→ Requirement
Using the material that follows, identify and copy each line with the string "Draw".

→ Provided data
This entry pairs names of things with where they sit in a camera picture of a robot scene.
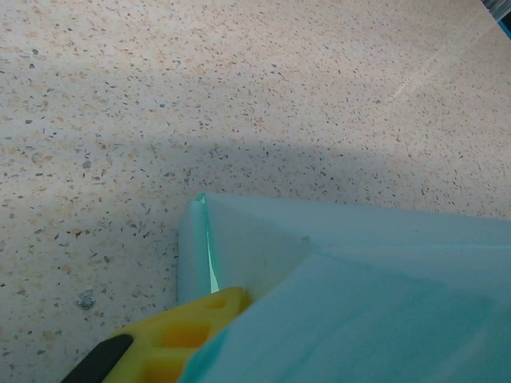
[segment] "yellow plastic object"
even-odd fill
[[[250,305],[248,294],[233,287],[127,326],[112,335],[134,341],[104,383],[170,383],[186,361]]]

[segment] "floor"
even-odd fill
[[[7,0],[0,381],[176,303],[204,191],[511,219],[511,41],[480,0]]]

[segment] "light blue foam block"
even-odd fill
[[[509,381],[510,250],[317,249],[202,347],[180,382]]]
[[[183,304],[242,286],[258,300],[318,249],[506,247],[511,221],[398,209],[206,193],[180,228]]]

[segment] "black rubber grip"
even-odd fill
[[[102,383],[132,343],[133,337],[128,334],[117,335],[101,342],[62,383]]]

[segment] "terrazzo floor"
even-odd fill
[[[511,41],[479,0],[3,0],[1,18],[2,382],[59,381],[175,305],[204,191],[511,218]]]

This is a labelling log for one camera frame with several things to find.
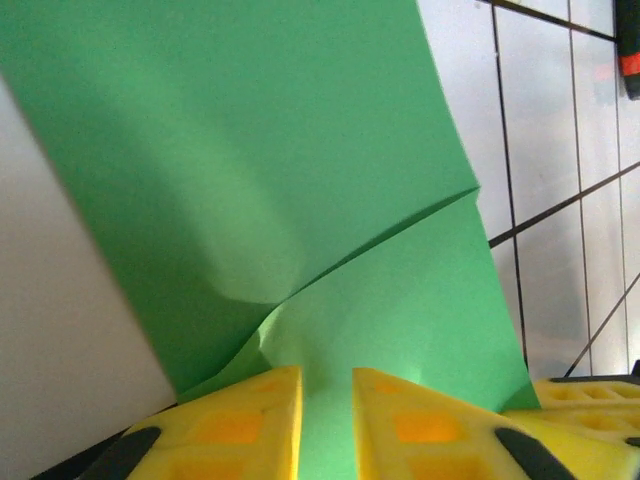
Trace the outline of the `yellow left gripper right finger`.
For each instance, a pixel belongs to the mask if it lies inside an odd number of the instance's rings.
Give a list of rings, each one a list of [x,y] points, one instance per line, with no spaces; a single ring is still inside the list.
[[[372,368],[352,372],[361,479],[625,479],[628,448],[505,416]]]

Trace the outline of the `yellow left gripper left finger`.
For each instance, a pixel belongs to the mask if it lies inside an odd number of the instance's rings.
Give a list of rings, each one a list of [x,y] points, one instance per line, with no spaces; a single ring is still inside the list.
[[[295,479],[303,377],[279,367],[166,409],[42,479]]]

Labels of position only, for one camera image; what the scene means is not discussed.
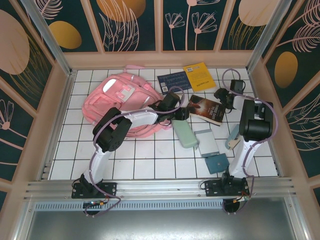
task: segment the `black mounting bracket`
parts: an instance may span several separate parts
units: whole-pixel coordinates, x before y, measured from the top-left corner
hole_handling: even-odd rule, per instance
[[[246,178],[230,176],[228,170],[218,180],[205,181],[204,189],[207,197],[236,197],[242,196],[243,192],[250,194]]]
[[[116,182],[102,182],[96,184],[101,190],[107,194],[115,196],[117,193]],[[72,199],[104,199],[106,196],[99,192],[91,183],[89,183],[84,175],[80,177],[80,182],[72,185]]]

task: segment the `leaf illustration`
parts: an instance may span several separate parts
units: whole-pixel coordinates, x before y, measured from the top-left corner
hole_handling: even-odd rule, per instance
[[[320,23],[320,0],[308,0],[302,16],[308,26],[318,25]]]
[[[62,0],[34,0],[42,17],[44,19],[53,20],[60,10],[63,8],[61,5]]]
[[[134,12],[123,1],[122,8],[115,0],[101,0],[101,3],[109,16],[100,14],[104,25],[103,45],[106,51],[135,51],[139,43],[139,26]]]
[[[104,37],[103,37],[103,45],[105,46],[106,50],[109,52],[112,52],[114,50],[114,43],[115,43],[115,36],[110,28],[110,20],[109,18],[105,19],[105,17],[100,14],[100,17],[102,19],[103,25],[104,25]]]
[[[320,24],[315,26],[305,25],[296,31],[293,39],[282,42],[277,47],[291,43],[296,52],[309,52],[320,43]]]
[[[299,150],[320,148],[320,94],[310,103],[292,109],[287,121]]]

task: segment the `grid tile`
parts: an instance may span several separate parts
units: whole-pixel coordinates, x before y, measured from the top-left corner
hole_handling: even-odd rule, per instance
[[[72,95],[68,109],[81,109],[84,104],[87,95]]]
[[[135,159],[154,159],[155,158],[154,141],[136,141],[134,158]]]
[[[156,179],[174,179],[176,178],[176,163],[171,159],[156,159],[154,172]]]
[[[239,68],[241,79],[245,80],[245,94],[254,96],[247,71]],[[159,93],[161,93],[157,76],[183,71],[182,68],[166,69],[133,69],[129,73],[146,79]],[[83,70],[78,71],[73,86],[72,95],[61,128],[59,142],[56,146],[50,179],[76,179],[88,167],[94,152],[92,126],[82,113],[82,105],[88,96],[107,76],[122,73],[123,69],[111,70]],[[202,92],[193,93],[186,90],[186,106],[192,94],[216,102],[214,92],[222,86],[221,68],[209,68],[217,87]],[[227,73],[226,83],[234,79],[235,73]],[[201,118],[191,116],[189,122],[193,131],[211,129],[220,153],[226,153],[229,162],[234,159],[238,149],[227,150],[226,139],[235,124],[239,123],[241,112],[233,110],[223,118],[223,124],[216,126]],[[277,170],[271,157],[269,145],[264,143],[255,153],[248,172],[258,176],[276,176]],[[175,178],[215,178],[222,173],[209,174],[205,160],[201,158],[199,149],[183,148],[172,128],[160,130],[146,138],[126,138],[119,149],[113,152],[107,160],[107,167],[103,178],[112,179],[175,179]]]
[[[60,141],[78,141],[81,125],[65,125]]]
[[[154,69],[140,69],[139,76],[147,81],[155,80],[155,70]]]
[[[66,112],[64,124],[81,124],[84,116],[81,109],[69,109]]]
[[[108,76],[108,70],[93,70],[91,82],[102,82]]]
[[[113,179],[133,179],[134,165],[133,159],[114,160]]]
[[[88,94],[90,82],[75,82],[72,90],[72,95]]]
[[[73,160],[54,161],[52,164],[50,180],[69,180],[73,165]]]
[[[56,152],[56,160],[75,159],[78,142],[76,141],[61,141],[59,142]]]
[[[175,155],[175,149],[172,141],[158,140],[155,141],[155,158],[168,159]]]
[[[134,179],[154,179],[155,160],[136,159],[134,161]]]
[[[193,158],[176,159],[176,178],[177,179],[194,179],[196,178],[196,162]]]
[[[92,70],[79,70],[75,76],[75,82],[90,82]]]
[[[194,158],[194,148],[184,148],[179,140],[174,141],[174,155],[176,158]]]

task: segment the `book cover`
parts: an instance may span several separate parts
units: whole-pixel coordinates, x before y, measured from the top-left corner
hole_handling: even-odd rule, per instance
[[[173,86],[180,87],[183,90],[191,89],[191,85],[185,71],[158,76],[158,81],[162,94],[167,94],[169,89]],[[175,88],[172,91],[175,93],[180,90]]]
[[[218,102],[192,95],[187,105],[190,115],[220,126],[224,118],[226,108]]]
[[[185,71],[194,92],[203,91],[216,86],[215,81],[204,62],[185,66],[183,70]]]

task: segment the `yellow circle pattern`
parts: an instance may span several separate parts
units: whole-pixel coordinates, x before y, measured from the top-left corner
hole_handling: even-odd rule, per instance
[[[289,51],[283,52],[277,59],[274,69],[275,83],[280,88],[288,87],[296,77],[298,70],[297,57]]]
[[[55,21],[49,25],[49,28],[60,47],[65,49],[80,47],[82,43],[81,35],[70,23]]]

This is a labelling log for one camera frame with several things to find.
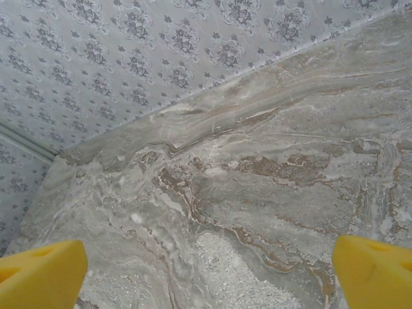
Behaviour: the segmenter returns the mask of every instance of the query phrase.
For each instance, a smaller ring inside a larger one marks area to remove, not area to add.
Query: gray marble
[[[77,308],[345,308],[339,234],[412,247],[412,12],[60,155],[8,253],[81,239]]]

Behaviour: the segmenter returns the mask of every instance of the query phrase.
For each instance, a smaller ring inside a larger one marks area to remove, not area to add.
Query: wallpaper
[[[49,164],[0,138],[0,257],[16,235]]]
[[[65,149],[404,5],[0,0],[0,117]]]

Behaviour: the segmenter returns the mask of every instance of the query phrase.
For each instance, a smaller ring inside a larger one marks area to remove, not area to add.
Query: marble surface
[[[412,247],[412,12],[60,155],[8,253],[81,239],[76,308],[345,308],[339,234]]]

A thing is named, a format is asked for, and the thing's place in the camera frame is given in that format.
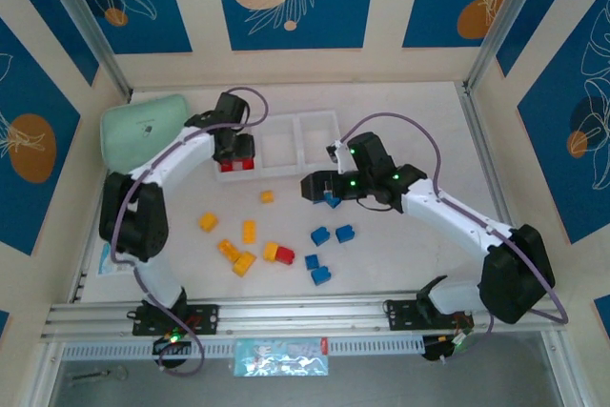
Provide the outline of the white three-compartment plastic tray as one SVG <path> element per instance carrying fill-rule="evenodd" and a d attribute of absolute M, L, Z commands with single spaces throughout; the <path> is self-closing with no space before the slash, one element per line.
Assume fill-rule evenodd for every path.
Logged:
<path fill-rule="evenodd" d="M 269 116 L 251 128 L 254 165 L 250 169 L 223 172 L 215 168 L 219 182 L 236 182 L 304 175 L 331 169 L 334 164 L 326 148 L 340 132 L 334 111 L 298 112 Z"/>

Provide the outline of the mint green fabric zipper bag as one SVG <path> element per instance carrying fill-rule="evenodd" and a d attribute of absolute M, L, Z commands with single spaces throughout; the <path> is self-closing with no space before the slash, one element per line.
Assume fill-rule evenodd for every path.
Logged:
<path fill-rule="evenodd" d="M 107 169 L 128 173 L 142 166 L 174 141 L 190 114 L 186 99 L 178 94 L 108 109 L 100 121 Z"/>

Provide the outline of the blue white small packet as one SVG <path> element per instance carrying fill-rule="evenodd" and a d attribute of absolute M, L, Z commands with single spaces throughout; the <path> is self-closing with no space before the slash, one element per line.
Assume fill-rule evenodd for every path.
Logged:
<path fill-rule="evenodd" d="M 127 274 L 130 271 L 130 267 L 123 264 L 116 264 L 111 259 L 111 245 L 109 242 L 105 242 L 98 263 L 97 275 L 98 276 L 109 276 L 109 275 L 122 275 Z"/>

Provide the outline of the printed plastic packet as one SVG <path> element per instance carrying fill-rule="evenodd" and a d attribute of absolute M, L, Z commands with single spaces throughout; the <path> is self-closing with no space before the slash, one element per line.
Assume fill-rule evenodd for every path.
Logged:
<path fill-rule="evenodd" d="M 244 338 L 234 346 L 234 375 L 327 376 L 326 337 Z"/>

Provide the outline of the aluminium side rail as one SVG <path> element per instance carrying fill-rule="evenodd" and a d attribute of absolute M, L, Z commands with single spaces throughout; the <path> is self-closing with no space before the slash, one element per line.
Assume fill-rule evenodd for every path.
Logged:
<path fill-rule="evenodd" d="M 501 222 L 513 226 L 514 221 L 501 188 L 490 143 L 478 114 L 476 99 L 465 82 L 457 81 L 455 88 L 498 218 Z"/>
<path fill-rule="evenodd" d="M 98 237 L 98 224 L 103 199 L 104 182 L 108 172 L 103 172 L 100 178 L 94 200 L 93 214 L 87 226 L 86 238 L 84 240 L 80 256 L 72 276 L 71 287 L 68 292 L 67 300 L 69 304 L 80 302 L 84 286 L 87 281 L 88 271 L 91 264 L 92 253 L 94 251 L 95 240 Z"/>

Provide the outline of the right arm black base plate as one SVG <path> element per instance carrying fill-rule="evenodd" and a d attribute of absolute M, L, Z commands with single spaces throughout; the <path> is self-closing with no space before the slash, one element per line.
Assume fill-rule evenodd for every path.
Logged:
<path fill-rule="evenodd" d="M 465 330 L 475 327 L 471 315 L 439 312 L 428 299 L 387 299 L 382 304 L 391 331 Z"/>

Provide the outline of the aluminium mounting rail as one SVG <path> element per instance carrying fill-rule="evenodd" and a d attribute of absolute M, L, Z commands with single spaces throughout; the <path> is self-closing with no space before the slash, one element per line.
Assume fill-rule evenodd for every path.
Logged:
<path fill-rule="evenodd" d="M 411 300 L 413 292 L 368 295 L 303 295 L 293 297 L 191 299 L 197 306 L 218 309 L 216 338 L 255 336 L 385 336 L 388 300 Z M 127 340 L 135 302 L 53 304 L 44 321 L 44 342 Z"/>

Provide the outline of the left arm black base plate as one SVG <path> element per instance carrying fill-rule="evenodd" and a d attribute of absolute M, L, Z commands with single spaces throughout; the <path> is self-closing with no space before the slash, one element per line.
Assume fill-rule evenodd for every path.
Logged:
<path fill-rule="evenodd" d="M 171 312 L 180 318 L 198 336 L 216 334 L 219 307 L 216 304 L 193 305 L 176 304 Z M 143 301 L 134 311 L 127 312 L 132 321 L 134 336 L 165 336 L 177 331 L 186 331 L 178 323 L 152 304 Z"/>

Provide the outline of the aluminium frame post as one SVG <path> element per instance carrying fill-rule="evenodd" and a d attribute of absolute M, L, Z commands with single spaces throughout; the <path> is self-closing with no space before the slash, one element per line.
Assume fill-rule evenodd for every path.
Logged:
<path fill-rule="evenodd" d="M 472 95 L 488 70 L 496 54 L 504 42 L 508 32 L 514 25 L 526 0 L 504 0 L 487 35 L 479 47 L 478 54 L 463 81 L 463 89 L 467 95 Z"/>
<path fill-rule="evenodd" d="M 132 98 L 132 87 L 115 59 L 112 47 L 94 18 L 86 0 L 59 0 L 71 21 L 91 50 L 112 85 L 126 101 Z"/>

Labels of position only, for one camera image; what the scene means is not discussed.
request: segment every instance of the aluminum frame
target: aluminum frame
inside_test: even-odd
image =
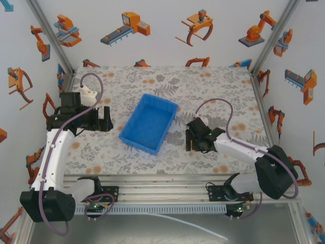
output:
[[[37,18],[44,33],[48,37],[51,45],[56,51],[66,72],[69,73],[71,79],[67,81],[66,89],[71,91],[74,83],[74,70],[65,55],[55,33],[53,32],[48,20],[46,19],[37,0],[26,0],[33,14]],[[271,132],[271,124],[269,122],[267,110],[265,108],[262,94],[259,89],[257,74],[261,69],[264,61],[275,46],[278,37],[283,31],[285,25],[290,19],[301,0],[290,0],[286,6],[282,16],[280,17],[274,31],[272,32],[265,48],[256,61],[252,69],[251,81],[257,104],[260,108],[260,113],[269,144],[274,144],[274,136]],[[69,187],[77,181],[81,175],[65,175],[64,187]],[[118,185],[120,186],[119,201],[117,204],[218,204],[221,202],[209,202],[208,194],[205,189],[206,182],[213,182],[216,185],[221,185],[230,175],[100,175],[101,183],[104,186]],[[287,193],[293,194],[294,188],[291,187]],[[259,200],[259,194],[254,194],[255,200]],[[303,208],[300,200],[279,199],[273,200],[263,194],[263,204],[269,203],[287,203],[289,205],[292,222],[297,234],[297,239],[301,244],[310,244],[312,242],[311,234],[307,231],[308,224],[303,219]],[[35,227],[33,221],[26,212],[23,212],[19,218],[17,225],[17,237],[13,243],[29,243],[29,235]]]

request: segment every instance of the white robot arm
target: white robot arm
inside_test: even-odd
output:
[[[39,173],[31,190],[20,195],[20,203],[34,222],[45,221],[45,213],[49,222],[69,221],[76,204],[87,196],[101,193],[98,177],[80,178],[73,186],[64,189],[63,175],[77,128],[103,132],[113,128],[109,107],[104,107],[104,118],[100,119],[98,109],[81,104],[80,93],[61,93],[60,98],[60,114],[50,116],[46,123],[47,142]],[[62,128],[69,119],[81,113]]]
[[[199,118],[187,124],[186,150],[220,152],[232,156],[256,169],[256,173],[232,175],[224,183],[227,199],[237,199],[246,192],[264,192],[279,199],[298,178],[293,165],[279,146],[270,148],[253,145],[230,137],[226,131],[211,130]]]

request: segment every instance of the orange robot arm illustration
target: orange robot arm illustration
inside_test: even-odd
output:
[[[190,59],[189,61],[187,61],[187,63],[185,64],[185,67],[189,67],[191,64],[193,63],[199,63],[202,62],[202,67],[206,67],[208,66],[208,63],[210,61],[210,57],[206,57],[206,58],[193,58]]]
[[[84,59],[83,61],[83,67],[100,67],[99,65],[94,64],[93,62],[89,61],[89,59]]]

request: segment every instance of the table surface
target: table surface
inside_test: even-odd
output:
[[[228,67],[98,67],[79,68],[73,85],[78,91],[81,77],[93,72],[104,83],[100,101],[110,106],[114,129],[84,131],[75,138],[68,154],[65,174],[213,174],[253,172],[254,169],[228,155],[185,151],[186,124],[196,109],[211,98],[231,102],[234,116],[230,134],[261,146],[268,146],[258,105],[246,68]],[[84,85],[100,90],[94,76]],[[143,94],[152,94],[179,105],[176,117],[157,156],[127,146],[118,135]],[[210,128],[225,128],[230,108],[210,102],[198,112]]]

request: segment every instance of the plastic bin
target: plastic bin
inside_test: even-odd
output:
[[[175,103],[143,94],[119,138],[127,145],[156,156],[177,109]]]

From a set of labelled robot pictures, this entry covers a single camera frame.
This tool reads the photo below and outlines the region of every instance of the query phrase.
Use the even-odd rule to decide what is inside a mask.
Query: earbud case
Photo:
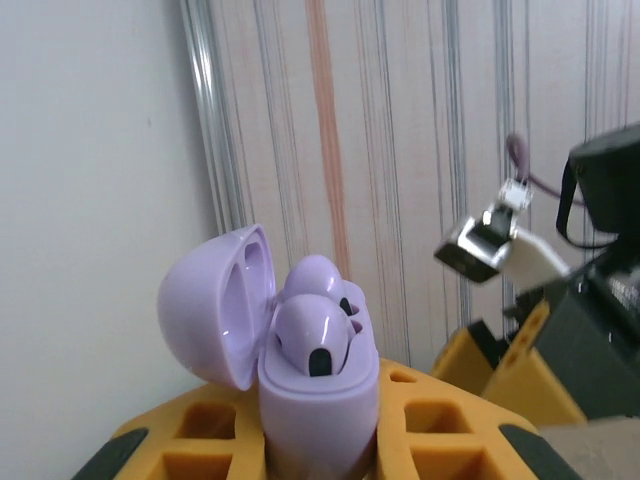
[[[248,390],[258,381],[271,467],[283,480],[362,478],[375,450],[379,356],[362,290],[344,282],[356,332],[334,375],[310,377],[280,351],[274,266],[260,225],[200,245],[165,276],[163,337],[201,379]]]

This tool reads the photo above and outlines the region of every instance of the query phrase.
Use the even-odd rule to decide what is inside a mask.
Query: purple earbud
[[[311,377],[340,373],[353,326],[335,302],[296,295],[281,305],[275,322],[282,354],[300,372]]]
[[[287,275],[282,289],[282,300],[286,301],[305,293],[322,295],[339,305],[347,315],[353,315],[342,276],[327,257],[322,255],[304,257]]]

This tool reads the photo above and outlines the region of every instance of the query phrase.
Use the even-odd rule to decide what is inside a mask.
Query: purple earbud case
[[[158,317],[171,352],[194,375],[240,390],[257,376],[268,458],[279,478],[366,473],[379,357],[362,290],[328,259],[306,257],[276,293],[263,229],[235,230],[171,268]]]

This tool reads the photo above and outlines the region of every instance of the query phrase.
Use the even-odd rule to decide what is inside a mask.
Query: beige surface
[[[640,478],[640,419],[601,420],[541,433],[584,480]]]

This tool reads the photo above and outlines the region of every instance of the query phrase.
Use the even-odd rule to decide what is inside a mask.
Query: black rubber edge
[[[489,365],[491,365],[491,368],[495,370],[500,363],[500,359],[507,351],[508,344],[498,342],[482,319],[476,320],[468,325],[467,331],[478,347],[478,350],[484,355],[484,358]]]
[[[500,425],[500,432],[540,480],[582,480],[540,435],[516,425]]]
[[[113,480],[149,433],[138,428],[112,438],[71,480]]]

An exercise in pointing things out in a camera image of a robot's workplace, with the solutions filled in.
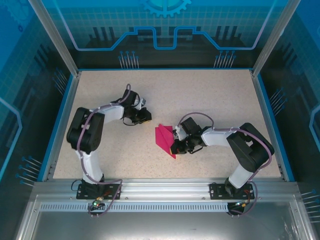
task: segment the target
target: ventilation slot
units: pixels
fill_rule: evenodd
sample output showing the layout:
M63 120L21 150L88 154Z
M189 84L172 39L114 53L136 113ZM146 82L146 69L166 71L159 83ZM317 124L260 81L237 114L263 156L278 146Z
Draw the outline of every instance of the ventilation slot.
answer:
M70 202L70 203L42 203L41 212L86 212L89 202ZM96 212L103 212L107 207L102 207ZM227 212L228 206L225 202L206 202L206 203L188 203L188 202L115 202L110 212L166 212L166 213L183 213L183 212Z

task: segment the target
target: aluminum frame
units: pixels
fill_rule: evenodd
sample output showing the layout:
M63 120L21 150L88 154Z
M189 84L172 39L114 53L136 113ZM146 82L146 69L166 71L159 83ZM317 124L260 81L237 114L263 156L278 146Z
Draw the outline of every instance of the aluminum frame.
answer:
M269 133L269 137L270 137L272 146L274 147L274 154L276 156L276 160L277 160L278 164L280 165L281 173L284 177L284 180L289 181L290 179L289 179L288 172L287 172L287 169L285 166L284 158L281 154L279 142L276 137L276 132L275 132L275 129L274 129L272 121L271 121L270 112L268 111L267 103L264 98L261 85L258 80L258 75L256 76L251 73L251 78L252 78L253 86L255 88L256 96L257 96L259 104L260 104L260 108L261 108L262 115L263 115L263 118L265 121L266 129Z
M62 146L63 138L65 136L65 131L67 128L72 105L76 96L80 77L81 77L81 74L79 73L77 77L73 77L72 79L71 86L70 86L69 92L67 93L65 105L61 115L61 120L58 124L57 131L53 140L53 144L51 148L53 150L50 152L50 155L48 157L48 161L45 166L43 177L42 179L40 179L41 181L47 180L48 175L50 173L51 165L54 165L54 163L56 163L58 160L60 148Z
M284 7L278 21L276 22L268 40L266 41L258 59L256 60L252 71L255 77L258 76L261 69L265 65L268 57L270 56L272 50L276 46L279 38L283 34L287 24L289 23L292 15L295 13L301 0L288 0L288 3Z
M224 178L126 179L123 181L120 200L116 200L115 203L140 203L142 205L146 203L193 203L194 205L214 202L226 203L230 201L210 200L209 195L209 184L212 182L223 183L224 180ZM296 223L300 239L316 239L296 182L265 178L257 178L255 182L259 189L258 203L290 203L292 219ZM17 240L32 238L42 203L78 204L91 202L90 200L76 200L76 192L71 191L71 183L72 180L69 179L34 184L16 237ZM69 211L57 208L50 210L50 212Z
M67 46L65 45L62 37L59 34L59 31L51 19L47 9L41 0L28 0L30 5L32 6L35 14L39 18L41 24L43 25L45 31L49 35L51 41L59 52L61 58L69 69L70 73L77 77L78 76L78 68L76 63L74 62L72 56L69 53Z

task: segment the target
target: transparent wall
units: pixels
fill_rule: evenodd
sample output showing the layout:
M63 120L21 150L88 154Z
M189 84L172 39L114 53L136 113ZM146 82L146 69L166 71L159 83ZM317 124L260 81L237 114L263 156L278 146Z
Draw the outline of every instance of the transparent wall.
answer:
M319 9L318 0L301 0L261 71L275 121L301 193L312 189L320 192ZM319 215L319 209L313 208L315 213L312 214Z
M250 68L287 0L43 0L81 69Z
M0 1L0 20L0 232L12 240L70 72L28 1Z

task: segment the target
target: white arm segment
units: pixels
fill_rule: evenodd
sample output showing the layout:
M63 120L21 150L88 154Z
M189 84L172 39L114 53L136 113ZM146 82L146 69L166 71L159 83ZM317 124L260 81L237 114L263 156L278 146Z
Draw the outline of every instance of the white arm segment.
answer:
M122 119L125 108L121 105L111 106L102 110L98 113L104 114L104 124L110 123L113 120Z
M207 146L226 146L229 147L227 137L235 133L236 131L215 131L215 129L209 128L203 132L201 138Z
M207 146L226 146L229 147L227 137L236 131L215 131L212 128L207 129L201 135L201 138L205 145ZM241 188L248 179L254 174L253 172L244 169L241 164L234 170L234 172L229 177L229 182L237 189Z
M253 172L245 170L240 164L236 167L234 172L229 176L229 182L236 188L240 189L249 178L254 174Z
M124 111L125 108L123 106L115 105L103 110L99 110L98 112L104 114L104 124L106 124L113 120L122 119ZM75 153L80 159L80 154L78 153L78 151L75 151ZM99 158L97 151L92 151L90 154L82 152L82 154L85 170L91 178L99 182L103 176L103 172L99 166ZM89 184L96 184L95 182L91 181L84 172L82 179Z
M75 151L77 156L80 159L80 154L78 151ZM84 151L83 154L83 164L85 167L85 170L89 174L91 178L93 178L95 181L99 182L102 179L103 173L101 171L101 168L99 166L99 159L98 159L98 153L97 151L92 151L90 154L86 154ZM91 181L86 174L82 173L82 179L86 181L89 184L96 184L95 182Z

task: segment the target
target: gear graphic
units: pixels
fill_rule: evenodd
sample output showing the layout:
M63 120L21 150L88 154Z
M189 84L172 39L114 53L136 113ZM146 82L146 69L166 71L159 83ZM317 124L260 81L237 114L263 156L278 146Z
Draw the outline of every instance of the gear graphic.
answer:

→ Solved exercise
Draw the outline of every instance of the ventilation slot.
Draw the outline of every instance of the aluminum frame.
Draw the outline of every instance of the transparent wall.
Draw the outline of every instance of the white arm segment.
Draw the outline of every instance of the gear graphic.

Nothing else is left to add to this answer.